» **Exercise details**
Determine how many lines in the records below include the word "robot" and output that number alone.

» **Exercise input**

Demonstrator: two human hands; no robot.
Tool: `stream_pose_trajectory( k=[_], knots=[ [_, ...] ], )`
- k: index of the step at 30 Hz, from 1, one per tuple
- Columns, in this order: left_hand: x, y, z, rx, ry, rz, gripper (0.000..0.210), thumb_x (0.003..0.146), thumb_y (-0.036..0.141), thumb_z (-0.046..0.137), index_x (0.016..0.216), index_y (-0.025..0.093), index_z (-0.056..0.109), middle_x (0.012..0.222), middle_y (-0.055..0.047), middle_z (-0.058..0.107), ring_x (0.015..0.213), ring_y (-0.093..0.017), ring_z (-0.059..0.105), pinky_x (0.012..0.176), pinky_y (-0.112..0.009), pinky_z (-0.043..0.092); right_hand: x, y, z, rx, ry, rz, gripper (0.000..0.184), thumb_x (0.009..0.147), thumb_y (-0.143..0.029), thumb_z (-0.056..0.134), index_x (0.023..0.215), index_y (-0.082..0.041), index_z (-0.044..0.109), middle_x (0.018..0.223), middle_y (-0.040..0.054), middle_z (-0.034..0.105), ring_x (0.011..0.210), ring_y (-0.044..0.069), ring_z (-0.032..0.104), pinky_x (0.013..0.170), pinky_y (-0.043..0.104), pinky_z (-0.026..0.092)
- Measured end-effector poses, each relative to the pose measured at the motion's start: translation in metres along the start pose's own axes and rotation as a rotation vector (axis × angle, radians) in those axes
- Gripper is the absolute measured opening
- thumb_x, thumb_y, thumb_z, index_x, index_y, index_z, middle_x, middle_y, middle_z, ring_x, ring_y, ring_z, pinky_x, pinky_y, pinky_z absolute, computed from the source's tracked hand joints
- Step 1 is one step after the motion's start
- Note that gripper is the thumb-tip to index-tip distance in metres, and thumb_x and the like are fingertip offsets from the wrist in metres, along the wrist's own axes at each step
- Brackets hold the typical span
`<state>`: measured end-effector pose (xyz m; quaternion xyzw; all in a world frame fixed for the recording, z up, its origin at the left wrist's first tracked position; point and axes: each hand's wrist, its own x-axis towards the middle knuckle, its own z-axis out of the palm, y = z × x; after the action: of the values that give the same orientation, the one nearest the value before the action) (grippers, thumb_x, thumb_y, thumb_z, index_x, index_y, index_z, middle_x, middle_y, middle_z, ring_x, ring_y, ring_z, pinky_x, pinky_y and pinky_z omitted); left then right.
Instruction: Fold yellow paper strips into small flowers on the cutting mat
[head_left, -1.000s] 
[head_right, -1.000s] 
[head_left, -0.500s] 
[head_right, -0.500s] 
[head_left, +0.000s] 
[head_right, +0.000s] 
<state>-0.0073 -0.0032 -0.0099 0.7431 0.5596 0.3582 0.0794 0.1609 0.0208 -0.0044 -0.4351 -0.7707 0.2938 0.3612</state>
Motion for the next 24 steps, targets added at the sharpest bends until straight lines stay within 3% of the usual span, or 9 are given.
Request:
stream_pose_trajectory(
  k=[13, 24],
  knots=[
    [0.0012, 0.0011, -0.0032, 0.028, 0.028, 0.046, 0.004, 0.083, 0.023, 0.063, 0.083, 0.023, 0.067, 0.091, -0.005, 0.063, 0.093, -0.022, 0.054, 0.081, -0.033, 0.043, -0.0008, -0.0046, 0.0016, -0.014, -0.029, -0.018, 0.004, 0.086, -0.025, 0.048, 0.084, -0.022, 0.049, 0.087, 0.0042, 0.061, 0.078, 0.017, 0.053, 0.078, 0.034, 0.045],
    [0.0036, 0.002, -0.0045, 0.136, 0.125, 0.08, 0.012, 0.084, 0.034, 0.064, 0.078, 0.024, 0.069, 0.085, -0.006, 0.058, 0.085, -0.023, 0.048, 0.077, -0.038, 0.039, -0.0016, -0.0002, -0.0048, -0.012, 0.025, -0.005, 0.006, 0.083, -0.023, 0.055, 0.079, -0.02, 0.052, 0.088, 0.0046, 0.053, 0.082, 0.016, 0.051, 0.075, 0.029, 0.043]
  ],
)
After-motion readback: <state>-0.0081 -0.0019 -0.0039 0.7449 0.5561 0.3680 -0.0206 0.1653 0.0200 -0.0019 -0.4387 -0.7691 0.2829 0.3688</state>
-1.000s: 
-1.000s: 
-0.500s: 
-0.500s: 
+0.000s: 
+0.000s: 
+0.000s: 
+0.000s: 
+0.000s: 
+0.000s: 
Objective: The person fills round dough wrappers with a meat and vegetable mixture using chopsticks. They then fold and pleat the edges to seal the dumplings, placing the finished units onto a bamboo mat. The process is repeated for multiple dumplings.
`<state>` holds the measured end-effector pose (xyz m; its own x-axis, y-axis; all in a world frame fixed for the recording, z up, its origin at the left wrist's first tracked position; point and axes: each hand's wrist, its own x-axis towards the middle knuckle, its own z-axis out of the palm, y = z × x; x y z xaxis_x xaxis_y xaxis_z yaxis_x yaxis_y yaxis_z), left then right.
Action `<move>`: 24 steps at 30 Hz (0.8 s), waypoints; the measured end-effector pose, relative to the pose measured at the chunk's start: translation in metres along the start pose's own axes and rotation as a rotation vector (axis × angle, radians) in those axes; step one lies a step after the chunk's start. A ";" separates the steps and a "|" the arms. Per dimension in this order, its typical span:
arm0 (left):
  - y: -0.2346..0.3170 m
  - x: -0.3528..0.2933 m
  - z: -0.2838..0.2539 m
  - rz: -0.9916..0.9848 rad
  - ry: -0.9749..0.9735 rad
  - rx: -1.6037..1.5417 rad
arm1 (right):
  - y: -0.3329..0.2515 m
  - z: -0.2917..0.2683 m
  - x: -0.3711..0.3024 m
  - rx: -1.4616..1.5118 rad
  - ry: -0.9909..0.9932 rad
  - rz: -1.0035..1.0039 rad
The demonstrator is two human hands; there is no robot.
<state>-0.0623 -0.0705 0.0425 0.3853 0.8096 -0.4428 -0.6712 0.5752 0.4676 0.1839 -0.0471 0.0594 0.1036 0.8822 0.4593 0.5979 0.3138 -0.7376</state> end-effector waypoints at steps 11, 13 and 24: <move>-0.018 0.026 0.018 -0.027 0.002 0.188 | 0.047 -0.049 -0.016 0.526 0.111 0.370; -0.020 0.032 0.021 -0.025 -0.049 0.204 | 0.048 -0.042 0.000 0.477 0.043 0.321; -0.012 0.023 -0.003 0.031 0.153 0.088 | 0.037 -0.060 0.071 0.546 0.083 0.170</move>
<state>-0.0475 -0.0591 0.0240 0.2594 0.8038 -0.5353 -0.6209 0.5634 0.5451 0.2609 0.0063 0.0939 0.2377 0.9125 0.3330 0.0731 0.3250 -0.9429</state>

» **Solution for this task**
2